Fima, ovvero l’informazione ambientale
 
Infine, il giorno 16, a cura della FIMA (Federazione Italiana Media Ambientali) Giorgio Levi, Luca Mercalli, Ermete Realacci, Mario Salomone, Rossella Sobrero e Beppe Rovera vasto dibattito sui temi dell’informazione ambientale in Italia.

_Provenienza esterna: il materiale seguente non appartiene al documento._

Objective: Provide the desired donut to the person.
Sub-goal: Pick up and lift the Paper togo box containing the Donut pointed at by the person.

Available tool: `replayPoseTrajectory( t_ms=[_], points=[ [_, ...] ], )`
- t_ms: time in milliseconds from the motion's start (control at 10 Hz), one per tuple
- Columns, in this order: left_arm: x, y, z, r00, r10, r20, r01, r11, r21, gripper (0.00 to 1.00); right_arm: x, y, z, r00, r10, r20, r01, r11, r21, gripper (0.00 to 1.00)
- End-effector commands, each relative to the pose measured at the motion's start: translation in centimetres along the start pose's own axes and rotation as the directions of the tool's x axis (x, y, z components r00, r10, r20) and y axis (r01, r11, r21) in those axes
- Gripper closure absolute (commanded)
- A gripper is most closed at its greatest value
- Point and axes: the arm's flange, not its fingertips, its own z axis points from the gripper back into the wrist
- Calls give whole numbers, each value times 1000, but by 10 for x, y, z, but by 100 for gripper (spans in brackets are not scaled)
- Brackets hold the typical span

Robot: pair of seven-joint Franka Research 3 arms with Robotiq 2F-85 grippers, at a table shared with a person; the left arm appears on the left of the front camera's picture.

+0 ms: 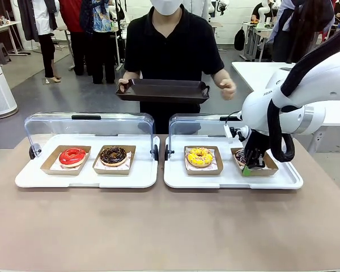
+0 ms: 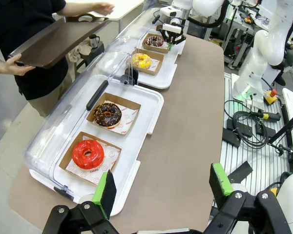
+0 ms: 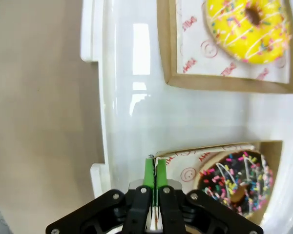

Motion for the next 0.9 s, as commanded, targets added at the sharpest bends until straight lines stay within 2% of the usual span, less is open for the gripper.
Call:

Alfabetizzare il pubblico italiano su questioni così fondamentali per una gestione trasparente e democratica dell’ambiente si rivela in tutta la sua problematicità, soprattutto in relazione alla formazione di competenze inevitabilmente interdisciplinari per una configurazione inedita della cittadinanza attiva: la consapevolezza della responsabilità ambientale di ciascuno di noi, vero e proprio pendant della partecipazione politica che sostanzia il concetto di un’opinione pubblica realmente democratica.